INFORMATION SHOWN Block Start
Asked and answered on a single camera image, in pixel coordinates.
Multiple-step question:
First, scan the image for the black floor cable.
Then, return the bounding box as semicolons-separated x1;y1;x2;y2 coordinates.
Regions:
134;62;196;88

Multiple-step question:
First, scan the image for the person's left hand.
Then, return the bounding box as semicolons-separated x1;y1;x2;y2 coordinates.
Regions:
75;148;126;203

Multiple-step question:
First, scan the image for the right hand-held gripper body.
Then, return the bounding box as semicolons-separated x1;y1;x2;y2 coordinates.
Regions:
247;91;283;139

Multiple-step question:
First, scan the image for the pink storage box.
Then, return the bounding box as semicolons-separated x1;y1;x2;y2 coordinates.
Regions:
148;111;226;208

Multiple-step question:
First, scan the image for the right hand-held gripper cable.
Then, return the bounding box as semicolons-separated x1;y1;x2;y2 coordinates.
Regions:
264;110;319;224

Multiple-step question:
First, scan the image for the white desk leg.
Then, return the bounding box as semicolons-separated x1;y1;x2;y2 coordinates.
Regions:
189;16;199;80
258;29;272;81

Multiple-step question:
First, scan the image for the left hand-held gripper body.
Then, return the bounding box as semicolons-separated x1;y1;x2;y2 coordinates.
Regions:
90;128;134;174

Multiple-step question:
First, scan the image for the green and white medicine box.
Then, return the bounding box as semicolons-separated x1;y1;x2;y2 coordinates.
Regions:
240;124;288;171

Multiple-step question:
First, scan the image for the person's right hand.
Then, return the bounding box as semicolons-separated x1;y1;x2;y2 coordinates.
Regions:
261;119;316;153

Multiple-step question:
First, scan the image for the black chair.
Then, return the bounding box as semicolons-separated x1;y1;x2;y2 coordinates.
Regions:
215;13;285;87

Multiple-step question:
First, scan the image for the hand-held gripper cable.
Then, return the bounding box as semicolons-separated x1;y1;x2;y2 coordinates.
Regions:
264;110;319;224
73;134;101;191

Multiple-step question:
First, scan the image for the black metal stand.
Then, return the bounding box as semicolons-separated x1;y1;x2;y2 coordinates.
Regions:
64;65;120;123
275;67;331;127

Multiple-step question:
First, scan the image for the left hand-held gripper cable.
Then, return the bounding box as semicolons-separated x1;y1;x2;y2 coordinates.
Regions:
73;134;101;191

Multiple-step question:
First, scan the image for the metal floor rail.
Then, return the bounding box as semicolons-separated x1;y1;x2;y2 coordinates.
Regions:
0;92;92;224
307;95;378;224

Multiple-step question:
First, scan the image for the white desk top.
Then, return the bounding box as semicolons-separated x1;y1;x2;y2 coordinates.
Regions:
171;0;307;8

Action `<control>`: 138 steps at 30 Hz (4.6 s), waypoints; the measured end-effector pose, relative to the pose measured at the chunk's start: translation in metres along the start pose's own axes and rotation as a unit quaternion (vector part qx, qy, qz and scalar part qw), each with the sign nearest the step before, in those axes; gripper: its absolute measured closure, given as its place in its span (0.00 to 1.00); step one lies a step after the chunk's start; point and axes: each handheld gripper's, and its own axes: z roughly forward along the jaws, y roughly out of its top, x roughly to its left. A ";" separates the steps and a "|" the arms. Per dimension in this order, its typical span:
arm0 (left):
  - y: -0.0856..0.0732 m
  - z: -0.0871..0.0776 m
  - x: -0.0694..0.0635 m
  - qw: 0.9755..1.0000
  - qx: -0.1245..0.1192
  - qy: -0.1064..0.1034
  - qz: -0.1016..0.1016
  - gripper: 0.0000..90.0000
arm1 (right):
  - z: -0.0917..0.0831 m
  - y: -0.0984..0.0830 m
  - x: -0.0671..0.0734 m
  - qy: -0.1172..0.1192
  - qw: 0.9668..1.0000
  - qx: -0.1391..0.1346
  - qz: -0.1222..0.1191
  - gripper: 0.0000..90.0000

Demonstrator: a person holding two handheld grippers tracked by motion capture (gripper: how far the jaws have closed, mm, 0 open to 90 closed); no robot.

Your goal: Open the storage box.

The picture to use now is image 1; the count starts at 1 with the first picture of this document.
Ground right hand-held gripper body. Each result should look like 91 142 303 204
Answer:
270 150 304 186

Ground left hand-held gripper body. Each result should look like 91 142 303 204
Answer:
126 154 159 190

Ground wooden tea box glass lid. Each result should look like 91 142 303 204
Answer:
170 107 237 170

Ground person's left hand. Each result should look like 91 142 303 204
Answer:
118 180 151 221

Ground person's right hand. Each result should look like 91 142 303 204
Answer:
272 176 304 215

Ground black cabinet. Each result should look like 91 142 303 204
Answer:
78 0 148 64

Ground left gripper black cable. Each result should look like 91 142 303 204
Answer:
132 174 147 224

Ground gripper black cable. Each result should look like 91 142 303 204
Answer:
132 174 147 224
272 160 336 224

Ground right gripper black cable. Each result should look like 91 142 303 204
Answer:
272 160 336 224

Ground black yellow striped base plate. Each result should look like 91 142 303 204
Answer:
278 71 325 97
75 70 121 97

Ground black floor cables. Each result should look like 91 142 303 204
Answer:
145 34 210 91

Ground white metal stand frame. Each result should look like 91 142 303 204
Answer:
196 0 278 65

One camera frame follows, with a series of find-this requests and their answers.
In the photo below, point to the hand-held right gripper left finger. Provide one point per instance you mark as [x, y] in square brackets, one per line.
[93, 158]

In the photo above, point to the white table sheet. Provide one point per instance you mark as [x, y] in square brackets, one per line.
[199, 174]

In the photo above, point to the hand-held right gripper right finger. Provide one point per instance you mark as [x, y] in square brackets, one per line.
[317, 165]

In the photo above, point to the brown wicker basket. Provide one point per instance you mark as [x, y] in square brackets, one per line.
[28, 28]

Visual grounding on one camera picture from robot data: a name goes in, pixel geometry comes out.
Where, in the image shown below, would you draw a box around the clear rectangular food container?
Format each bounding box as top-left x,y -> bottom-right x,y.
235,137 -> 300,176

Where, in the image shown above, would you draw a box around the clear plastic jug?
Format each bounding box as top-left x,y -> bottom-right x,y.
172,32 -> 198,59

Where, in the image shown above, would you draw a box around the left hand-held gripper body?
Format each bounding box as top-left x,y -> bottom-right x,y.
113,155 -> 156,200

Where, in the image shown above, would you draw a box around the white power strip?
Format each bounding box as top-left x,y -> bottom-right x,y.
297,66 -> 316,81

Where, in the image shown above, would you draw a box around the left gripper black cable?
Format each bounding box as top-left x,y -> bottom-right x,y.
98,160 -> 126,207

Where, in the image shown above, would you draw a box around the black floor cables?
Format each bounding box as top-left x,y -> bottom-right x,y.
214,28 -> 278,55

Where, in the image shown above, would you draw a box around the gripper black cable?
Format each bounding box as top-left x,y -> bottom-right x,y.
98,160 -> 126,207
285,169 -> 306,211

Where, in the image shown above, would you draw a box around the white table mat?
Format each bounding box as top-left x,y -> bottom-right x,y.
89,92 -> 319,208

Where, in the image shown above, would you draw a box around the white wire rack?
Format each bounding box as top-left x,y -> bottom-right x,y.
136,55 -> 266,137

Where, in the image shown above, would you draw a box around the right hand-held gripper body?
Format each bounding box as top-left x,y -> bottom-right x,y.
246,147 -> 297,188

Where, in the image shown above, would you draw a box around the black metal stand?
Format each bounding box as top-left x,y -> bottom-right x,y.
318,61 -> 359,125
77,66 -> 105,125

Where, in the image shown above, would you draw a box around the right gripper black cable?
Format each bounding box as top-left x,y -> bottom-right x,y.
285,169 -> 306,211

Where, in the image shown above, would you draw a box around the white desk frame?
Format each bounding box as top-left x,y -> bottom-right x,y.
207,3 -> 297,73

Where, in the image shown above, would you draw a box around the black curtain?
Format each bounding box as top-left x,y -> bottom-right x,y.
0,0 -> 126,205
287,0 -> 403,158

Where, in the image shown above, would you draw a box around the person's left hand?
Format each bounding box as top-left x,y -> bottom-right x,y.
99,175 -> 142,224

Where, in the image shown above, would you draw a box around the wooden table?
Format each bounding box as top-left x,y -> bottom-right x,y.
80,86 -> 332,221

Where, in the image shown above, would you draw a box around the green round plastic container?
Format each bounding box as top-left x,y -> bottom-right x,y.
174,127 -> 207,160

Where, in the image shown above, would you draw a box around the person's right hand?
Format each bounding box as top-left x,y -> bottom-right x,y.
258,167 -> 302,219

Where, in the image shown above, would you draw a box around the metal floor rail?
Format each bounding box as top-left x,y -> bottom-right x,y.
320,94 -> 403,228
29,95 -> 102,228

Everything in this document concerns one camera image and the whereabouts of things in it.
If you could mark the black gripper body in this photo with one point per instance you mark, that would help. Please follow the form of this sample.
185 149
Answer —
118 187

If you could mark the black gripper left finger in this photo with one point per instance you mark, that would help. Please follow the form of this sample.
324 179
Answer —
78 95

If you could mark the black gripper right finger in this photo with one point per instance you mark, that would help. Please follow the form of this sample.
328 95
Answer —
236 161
INFORMATION SHOWN Block End
EXERCISE BRIEF.
Every line of the records that includes the word "frame" should be gathered.

FINAL ANSWER.
Ground white metal stand frame. Each result should look like 91 142 303 204
One camera frame follows, with a series of find-this requests and their answers.
Where, in the image shown above, would you draw a box around the white desk frame?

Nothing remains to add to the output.